A trend was set: the turbulent history of the Holy Rude was to reflect the schisms and struggles of Scottish politics and faith for centuries to come.
Expansion continued in the 15th and 16th-centuries, the Holy Rude enjoying the patronage of many Stewart monarchs. James IV is said to have assisted Masons in extending the east wing. By the reign of his granddaughter, the ill-fated Mary, Queen of Scots, what had started life as a Catholic church was overwhelmed by the tide of Reformation. The last trappings of its Catholic past were stripped away in 1651, when visiting firebrand preacher John Knox led the congregation in tearing statues of the Saints from their plinths on the outside of the church. They remain empty to this day. Knox would return in August 1567 to preside over the Coronation of Mary’s heir, James VI, made King of Scotland at the grand old age of one year, one month and five days old.
In 1651, during the English Civil War General Monck’s Parliamentarian forces invaded: ensuring Stirling’s loyalty to their cause by laying siege to the Burgh. Staunchly Protestant, Stirling had little sympathy for these Roundheads’ Royalist, Catholic foes, but resented English interference in its affairs. The myriad pock-marks of musket-shot on the church tower, and on many nearby headstones, are lasting testimony of the fury of local forces futile defence of the town.

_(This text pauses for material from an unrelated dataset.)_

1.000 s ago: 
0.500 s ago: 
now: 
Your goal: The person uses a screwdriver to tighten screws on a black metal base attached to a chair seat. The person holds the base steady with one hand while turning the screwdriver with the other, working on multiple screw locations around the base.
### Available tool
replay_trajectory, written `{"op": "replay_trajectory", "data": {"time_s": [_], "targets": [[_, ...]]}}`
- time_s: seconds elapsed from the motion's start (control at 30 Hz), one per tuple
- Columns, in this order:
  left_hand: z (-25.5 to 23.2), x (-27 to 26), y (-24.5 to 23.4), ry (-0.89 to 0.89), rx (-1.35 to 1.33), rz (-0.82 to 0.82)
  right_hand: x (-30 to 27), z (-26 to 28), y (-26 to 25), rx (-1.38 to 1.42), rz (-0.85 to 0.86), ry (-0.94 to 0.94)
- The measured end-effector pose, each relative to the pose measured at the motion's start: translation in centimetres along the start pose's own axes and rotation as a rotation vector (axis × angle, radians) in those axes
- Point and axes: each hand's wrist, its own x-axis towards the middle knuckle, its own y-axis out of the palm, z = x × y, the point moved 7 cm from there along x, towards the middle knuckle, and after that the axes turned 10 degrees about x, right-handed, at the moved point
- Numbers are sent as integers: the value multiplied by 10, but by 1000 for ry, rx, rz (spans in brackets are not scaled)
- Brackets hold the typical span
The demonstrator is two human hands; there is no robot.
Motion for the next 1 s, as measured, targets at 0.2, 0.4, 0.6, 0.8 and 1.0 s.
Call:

Anglican influence during the next decade of occupation were loudly protested by the Holy Rude’s garrulous preacher, James Guthrie. Rather than abandon his pulpit, Guthrie ordered a wall be build, dividing the church, and the congregation, in two – a partition which remained in place until 1936. Later schisms led to the construction of Ebenezer Erskine’s Marykirk (now the SYHA Hostel), in 1740, and the Allanpark South Church in the 1850s.
The Holy Rude shares a special distinction with Westminster Abbey – the only other current place of worship in Britain to have hosted a Coronation: Elizabeth II, attended a re-enactment of her ancestor, James IV’s investiture here, in May 1997.